──────── Records for this task

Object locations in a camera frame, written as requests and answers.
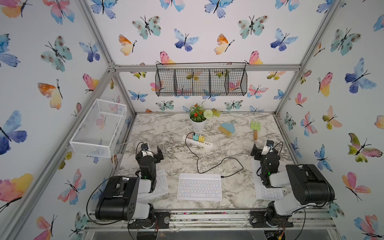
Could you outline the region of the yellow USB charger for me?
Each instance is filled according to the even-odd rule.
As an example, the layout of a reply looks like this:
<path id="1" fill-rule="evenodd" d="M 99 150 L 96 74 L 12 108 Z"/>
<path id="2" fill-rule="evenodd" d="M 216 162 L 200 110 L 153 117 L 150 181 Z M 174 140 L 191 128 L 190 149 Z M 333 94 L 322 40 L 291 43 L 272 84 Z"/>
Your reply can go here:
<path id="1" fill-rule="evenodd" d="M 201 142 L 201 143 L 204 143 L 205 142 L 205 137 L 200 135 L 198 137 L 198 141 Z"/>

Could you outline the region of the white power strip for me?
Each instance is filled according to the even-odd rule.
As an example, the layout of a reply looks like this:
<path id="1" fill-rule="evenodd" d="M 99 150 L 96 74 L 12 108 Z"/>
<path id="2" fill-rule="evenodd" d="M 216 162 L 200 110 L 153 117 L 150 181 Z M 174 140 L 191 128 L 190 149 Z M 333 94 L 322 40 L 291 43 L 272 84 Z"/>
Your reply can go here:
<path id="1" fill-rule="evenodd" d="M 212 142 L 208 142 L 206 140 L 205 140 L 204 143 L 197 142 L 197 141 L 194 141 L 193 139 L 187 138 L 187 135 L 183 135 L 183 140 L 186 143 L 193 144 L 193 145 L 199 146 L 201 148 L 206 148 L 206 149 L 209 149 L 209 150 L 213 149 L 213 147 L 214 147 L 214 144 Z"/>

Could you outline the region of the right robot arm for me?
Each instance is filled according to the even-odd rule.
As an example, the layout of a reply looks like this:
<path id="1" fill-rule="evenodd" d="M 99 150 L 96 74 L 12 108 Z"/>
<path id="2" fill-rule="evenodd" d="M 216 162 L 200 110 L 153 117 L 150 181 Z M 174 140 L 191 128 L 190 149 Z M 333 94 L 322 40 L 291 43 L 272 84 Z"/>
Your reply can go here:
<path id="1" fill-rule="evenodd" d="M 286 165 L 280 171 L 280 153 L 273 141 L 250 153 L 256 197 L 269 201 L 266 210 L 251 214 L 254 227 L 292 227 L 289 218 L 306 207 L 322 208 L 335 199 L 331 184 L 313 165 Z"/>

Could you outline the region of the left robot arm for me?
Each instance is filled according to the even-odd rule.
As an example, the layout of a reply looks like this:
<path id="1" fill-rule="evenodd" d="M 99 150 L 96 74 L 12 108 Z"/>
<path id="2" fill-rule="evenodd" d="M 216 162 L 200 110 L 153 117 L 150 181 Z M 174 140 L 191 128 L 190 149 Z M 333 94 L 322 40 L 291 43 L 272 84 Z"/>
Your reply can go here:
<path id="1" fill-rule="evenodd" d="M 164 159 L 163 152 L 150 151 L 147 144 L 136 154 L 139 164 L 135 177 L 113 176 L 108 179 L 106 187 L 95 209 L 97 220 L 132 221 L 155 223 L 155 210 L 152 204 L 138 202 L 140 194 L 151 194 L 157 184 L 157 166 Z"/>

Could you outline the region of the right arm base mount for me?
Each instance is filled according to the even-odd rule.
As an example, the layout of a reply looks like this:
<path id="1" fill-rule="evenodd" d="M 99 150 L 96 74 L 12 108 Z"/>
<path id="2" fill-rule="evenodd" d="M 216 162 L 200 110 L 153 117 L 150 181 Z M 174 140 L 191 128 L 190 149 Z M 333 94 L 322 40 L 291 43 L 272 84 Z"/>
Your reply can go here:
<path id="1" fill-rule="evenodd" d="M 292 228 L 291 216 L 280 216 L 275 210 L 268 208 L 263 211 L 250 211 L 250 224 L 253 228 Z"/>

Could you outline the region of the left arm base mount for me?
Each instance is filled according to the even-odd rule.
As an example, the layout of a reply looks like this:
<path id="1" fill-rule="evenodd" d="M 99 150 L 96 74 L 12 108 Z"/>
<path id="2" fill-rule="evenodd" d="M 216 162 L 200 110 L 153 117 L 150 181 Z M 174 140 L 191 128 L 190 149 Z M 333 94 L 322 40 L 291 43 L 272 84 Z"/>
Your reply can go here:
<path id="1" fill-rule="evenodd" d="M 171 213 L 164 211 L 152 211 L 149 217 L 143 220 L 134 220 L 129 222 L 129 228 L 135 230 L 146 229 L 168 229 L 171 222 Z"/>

────────────────

## About this task
Produce a verbatim copy of all records, minus pictures.

## Output of the task
Object locations in a camera frame, written as requests and answers.
Could you outline the region of the yellow USB charger for me?
Each instance is filled according to the even-odd rule.
As an example, the layout of a reply looks like this:
<path id="1" fill-rule="evenodd" d="M 99 150 L 96 74 L 12 108 Z"/>
<path id="2" fill-rule="evenodd" d="M 216 162 L 200 110 L 153 117 L 150 181 Z M 174 140 L 191 128 L 190 149 Z M 333 94 L 322 40 L 291 43 L 272 84 Z"/>
Your reply can go here:
<path id="1" fill-rule="evenodd" d="M 201 142 L 201 143 L 204 143 L 205 142 L 205 137 L 200 135 L 198 137 L 198 141 Z"/>

Could you outline the region of the white power strip for me?
Each instance is filled according to the even-odd rule.
As an example, the layout of a reply looks like this:
<path id="1" fill-rule="evenodd" d="M 99 150 L 96 74 L 12 108 Z"/>
<path id="2" fill-rule="evenodd" d="M 216 162 L 200 110 L 153 117 L 150 181 Z M 174 140 L 191 128 L 190 149 Z M 333 94 L 322 40 L 291 43 L 272 84 Z"/>
Your reply can go here:
<path id="1" fill-rule="evenodd" d="M 212 142 L 208 142 L 206 140 L 205 140 L 204 143 L 197 142 L 197 141 L 194 141 L 193 139 L 187 138 L 187 135 L 183 135 L 183 140 L 186 143 L 193 144 L 193 145 L 199 146 L 201 148 L 206 148 L 206 149 L 209 149 L 209 150 L 213 149 L 213 147 L 214 147 L 214 144 Z"/>

Could you outline the region of the right robot arm for me?
Each instance is filled according to the even-odd rule.
As an example, the layout of a reply looks like this:
<path id="1" fill-rule="evenodd" d="M 99 150 L 96 74 L 12 108 Z"/>
<path id="2" fill-rule="evenodd" d="M 216 162 L 200 110 L 153 117 L 150 181 Z M 174 140 L 191 128 L 190 149 Z M 333 94 L 322 40 L 291 43 L 272 84 Z"/>
Your reply can go here:
<path id="1" fill-rule="evenodd" d="M 286 165 L 280 171 L 280 153 L 273 141 L 250 153 L 256 197 L 269 201 L 266 210 L 251 214 L 254 227 L 292 227 L 289 218 L 306 207 L 322 208 L 335 199 L 331 184 L 313 165 Z"/>

Could you outline the region of the left robot arm for me?
Each instance is filled according to the even-odd rule.
As an example, the layout of a reply looks like this:
<path id="1" fill-rule="evenodd" d="M 99 150 L 96 74 L 12 108 Z"/>
<path id="2" fill-rule="evenodd" d="M 216 162 L 200 110 L 153 117 L 150 181 Z M 174 140 L 191 128 L 190 149 Z M 333 94 L 322 40 L 291 43 L 272 84 Z"/>
Your reply can go here:
<path id="1" fill-rule="evenodd" d="M 164 159 L 163 152 L 150 151 L 147 144 L 136 154 L 139 164 L 135 177 L 113 176 L 108 179 L 106 187 L 95 209 L 97 220 L 132 221 L 155 223 L 155 210 L 152 204 L 138 202 L 140 194 L 151 194 L 157 184 L 157 166 Z"/>

Could you outline the region of the right arm base mount for me?
Each instance is filled according to the even-odd rule.
As an example, the layout of a reply looks like this:
<path id="1" fill-rule="evenodd" d="M 99 150 L 96 74 L 12 108 Z"/>
<path id="2" fill-rule="evenodd" d="M 216 162 L 200 110 L 153 117 L 150 181 Z M 174 140 L 191 128 L 190 149 Z M 333 94 L 322 40 L 291 43 L 272 84 Z"/>
Your reply can go here:
<path id="1" fill-rule="evenodd" d="M 292 228 L 291 216 L 280 216 L 275 210 L 268 208 L 263 211 L 250 211 L 250 224 L 253 228 Z"/>

Could you outline the region of the left arm base mount for me?
Each instance is filled according to the even-odd rule.
As an example, the layout of a reply looks like this:
<path id="1" fill-rule="evenodd" d="M 99 150 L 96 74 L 12 108 Z"/>
<path id="2" fill-rule="evenodd" d="M 216 162 L 200 110 L 153 117 L 150 181 Z M 174 140 L 191 128 L 190 149 Z M 333 94 L 322 40 L 291 43 L 272 84 Z"/>
Your reply can go here:
<path id="1" fill-rule="evenodd" d="M 171 213 L 164 211 L 152 211 L 149 217 L 143 220 L 134 220 L 129 222 L 129 228 L 135 230 L 146 229 L 168 229 L 171 222 Z"/>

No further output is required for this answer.